My Grands that have shaped me as an Oma.
Layla’s and Nick’s family members are Lincoln, Quinn, Ellis and Lee Andre.
Lincoln has a love of water, both recreationally and environmentally. He is off to university in the fall.
Quinn, asked me once if I had ever seen a micro wave as she stood in front of the microwave and gave a small wave. Very, very punny!
Ellis asked for lithium batteries for Christmas. He has gone from taking things apart to building-for example an automatic shrimp feeder and a server dedicated for his friends to play Mindcraft on.
Lee Andre’s love of soccer continues to grow. He was the first soccer hero I have ever met (one practice he wore his practice jersey as a cape).
Chauncey is Fatima and Ben’s child.
I love watching Chauncey skip home from school.
One day as we were walking home, I told him I saw lots of children playing at recess (there had been many snow days).
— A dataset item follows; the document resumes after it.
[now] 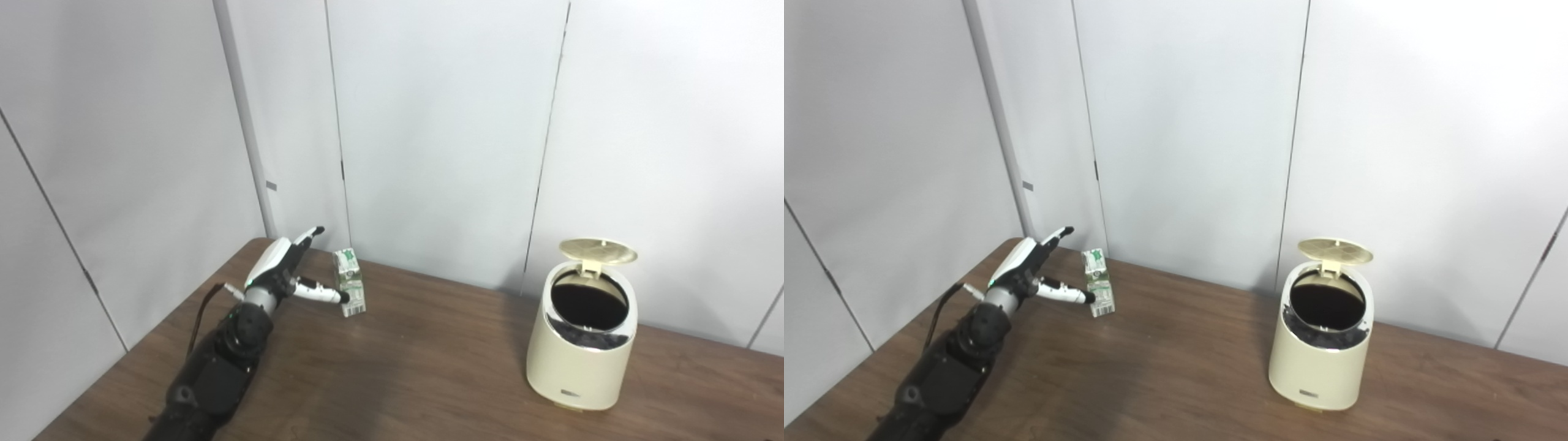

He asked me if I saw him I said no and then he asked if I saw someone like him?
Anne Marie and Kris’s family members are Maura and Hugo.
Maura is a sport, on a softball and swim team and loving ice skating. Long Saturday mornings (Anne Marie also didn’t like to watch sports).
Hugo has an ease about him, life is indeed goodOn our special time, a few weeks ago, I asked him where he would like to go, we were having trouble making up our minds so he said we could just drive around and see what was open.
On Aging
Fatima asked me on one of our walks if it feels strange having 40 (soon Anne Marie) year old daughters. I don’t view myself as old. I look out with young eyes.
On Learning: Here are a few lessons I am practicing.
No such thing as a perfect Mother (haven’t met that person).
Working hard to listen and not ‘fix’ and be present.
Deeply listen.
Stay open.
I may not be able to understand and I do need to accept.
Learn to take clues:)
I want the very best.
Error on the side of gentleness.
Allow myself all my feelings. Cry, laugh, love, worry, enjoy, repeat.
My father used to tell me to stop and smell the roses.
Enjoy and let go of worrying.
Remember to learn, emphasis on learn and gently let go.
The moments go by really fast.
Pema Chodron says, begin again especially on ordinary days.
Love yourself.
I have realized that the whole world is my home and all are my family.